NEW 176458
overflow scroll inside a grid item gets scroll offset reset to 0
https://bugs.webkit.org/show_bug.cgi?id=176458
Summary overflow scroll inside a grid item gets scroll offset reset to 0
Ashley Gullen
Reported 2017-09-06 08:35:03 PDT
We are developing Construct 3, a game development IDE in the browser. We have found that in one case scrolling with the trackpad in Safari keeps causing a spurious scroll event to Y = 0 (so it jumps back to the top). Trackpad scrolling happens normally until the momentum scrolling comes to a rest, and then the spurious scroll happens. To reproduce: 1) Visit https://editor.construct.net/?skip-support-check 2) Click "New project" 3) Click "Create" 4) The main view is probably all grey because it's scrolled to the top. Try scrolling down. You should see a white area come in to view. 5) Stop scrolling and let the momentum scroll come to a rest. Expected result: view remains where it is Observed result: view scrolls back to top This does not reproduce in Chrome or Firefox. I've tried to find a way to work around it, but it happens so much that ignoring scroll events to Y=0 completely blocks the ability to scroll.

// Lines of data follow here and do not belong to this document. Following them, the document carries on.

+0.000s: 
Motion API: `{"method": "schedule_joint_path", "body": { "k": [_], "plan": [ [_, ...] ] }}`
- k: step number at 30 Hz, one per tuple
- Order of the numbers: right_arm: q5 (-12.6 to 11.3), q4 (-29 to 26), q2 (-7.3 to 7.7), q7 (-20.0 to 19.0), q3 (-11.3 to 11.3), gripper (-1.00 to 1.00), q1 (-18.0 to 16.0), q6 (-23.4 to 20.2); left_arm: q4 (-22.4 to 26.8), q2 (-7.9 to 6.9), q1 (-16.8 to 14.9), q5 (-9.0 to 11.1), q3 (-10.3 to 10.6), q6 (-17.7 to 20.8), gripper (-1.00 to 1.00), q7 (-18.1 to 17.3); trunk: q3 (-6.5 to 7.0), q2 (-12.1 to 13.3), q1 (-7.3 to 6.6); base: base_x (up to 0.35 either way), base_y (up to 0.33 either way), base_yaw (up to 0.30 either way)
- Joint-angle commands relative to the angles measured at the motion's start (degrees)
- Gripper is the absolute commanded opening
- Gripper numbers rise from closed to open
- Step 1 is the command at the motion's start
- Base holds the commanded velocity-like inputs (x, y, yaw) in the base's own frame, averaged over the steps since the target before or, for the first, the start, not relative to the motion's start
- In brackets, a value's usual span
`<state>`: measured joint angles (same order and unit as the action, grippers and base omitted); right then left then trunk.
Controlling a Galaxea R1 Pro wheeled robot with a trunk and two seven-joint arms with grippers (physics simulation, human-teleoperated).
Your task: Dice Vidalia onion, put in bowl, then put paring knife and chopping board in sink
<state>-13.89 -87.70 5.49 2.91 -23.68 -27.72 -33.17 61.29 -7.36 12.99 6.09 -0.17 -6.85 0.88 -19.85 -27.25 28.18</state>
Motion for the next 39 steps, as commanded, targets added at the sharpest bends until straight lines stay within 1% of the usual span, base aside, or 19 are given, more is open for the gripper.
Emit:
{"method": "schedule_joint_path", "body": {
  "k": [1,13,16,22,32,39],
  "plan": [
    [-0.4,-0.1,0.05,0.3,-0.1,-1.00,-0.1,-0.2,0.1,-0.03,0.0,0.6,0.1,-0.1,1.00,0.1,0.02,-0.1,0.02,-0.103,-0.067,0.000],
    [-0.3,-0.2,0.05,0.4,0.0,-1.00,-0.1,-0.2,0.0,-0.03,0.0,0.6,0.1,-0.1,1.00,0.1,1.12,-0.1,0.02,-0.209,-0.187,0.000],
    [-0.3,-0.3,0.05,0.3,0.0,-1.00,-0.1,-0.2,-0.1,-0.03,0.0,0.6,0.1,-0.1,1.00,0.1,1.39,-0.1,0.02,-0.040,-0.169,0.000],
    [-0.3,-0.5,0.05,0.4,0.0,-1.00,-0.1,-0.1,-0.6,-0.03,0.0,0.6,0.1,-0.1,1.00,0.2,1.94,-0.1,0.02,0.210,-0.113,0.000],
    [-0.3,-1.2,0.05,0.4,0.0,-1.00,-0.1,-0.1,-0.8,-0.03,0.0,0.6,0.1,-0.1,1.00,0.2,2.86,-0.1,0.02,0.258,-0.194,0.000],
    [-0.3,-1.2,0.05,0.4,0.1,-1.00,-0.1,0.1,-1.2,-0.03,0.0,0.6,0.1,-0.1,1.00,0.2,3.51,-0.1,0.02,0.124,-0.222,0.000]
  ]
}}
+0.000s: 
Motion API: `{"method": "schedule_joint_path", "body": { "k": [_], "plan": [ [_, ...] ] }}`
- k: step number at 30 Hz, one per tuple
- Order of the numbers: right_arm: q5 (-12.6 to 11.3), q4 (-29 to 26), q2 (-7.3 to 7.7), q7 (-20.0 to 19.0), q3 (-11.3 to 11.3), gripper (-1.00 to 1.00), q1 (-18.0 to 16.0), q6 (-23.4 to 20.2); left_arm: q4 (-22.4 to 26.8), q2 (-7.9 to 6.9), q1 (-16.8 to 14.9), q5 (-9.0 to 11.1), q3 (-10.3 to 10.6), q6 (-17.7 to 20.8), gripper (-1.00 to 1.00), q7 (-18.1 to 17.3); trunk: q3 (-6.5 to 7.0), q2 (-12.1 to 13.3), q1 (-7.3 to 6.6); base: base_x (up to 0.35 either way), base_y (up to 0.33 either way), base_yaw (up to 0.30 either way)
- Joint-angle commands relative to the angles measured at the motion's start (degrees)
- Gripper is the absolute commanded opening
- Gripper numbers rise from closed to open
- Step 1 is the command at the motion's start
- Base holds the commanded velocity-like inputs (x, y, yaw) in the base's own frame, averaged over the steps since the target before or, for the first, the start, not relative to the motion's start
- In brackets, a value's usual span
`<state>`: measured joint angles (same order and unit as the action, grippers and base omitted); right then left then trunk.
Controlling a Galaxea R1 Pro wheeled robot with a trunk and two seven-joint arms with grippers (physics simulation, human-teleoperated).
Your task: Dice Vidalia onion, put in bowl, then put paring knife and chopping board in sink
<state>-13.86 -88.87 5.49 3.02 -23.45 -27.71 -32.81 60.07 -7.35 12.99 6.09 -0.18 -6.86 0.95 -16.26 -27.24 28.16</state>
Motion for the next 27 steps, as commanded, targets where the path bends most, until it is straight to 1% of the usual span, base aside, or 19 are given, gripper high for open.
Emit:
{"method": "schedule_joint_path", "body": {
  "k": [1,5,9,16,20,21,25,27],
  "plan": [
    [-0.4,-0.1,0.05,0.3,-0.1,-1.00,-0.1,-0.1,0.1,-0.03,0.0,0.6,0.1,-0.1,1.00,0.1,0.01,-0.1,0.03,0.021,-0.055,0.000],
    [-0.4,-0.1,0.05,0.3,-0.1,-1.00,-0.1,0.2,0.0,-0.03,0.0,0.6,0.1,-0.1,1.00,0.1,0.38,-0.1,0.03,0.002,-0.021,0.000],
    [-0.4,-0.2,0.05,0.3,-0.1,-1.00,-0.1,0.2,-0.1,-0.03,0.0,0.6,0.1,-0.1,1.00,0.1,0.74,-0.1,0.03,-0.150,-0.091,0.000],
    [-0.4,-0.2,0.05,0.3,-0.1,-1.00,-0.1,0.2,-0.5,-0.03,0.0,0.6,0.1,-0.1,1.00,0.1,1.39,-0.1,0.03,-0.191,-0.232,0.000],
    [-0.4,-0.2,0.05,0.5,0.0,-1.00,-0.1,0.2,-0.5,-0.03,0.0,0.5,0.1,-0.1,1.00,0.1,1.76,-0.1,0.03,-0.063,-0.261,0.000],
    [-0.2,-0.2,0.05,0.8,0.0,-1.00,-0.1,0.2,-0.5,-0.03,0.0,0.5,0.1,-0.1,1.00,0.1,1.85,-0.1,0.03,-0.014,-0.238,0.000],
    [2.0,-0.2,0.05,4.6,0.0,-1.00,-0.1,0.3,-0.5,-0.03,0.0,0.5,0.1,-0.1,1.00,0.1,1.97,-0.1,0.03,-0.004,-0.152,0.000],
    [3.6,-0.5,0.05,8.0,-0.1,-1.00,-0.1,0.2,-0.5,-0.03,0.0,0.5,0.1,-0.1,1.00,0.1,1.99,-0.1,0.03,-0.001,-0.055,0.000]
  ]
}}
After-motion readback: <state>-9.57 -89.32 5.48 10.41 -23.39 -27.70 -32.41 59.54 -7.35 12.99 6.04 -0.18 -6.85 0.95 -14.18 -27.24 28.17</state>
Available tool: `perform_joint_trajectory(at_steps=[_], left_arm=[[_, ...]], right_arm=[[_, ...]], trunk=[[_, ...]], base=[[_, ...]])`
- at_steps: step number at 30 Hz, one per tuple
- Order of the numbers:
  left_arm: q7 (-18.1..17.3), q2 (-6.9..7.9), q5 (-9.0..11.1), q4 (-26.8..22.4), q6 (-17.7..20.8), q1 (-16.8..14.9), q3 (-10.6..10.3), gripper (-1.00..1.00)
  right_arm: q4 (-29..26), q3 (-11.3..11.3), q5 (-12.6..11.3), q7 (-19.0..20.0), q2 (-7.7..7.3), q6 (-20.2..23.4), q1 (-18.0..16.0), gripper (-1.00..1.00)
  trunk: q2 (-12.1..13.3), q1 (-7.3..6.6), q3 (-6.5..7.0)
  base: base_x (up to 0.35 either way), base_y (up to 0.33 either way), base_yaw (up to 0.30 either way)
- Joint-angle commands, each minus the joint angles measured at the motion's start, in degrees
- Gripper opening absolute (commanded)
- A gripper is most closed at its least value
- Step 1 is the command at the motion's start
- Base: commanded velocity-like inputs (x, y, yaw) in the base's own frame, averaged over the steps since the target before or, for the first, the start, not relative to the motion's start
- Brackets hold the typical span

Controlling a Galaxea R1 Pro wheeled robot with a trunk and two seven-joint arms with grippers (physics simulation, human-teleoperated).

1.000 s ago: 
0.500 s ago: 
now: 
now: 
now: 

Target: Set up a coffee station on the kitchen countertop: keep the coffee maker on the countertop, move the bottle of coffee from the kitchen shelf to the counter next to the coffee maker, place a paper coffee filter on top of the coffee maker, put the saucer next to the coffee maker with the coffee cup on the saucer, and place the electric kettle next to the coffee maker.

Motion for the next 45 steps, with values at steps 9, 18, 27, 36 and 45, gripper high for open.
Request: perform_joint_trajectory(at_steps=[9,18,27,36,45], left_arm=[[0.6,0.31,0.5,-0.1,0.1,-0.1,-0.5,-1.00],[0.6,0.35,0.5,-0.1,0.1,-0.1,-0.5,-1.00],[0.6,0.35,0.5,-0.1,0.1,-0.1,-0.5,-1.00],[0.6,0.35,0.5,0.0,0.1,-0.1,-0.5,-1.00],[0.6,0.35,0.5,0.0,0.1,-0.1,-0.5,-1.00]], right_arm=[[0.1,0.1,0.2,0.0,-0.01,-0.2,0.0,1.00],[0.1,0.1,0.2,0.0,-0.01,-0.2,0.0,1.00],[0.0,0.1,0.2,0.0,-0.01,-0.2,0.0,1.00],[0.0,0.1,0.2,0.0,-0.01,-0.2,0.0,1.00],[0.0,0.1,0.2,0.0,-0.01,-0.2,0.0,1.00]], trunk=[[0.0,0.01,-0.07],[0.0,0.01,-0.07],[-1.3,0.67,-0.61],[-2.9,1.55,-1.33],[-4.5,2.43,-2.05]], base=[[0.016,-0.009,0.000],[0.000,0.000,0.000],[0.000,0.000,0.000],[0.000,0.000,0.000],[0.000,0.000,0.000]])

This bug will block us from supporting Safari with our PWA.
Attachments
Ashley Gullen
Comment 1 2017-09-06 08:35:54 PDT
Note tested on macOS 10.13 beta 9, and reproduces on both Safari 11 and Safari Technology Preview 38.
Radar WebKit Bug Importer
Comment 2 2017-09-06 14:43:44 PDT
Simon Fraser (smfr)
Comment 3 2017-09-06 17:17:45 PDT
This isn't triggered by a spurious scroll event; it's the post-scrolling layout that for some reason clamps the max Y scroll offset to 0.
Simon Fraser (smfr)
Comment 4 2017-09-06 17:25:13 PDT
Oddly the bug doesn't happen if the window is not active. I suspect something in the content is triggering this.
Simon Fraser (smfr)
Comment 5 2017-09-06 17:39:58 PDT
This seems to be triggers by grid sizing code; I suspect it's doing 2 layouts with different size constraints, and one of those layouts triggers the scroll to 0 behavior.
Ashley Gullen
Comment 6 2017-09-07 10:46:39 PDT
I did find a workaround: call preventDefault() on wheel events, manually offset the scroll position, and ignore scroll events with a Y of 0. This works but has non-native behavior (no longer axis-locks like native trackpad scrolling does). This means this bug doesn't block us any more, but obviously it'd be nice to have it fixed so we can remove the hack.
Simon Fraser (smfr)
Comment 7 2017-09-07 10:51:26 PDT
I don't get how that workaround can work. Doesn't the scroll offset get reset to 0 any time layout happens (e.g. on window resize)? I can't get the content to stick at a non-zero scroll position even when not using a trackpad to scroll.
Ashley Gullen
Comment 8 2017-09-07 14:48:16 PDT
Well in this case the main view is actually rendered with a canvas. We can store the scroll position separately and basically ignore the browser-provided scroll position, making the scroll position write-only. If the scrollbars were visible they'd probably show the wrong position, but on macOS they're invisible so we get away with it.